> What you will do
Give the lines again exactly as they appear below, from the line with "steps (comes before" to the line with "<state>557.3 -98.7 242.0", both included, and only those lines. Leave every picture out.

> Provided data
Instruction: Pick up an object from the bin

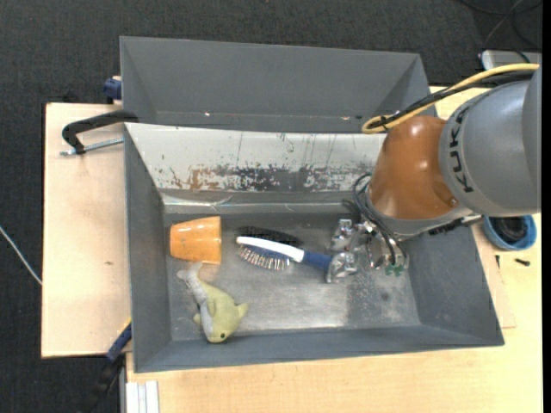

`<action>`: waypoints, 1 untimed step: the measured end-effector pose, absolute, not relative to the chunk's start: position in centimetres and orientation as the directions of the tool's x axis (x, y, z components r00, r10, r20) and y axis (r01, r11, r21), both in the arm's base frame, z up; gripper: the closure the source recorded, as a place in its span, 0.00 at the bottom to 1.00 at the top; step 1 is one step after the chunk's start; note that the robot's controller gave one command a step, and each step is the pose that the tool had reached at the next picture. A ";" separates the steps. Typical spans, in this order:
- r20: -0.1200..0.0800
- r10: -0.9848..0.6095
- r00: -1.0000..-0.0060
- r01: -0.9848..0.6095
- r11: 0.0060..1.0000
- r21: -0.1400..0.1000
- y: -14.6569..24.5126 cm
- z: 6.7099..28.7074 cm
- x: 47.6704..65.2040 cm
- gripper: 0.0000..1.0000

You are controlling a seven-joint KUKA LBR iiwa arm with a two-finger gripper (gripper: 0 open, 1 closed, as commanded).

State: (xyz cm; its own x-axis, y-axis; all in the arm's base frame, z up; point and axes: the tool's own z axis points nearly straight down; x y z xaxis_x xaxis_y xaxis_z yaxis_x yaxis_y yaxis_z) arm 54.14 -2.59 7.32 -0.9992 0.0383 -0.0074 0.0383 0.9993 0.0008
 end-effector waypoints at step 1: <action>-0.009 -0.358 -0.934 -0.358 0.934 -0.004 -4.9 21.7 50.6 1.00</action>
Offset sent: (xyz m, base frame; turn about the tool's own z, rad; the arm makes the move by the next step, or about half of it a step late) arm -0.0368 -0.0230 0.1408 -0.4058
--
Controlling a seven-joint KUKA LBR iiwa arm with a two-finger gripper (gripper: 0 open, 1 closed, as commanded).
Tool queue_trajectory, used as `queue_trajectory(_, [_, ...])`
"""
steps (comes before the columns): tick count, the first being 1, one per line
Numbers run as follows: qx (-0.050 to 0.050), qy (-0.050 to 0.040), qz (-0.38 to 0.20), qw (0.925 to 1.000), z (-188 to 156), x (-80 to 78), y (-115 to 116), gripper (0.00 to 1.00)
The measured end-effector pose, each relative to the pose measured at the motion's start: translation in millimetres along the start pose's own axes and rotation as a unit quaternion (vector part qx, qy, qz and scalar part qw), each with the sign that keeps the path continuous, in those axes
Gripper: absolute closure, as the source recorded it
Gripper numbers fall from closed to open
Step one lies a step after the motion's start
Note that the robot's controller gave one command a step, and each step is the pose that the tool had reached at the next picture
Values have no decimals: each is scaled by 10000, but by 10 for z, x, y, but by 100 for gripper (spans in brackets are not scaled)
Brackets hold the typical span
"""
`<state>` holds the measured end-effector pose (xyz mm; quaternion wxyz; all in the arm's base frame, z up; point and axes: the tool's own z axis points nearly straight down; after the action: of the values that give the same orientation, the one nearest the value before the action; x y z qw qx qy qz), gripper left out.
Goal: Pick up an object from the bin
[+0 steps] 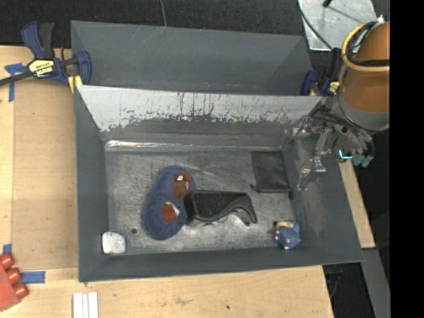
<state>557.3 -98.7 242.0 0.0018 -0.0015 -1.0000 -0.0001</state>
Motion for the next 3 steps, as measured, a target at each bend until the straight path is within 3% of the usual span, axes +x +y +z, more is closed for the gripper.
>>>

> Response to this exercise
steps (comes before the columns): tick count, the first being 1, one per line
Numbers run as follows: qx (-0.050 to 0.050), qy (-0.050 to 0.040), qz (-0.38 to 0.20), qw (0.925 to 1.000), z (-188 to 156), x (-80 to 78), y (-115 to 116), gripper (0.00 to 1.00)
The measured end-effector pose, each relative to the pose measured at the motion's start: translation in millimetres along the start pose's own axes and rotation as a unit quaternion (vector part qx, qy, qz and scalar part qw), each with the sign that keeps the path continuous, in those axes
Gripper: absolute closure, as the source recorded it
Gripper numbers fall from closed to open
Step one lies a step after the motion's start
Note that the robot's controller gave one command a step, and each step is the pose that the tool had reached at the next picture
Values have no decimals: each is scaled by 10000, but by 10 for z, x, y, but by 100 for gripper (spans in brackets are not scaled)
Brackets hold the typical span
"""
`<state>` holds the measured end-effector pose (xyz mm; quaternion wxyz; all in the arm's base frame, z up; point and axes: the tool's own z axis points nearly straight down; after the action: of the values that give the same orientation, the one nearest the value before the action; x y z qw qx qy qz), gripper left out.
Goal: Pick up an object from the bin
[+0 steps] 
<state>557.3 -98.7 242.0 0.0018 -0.0015 -1.0000 -0.0001</state>

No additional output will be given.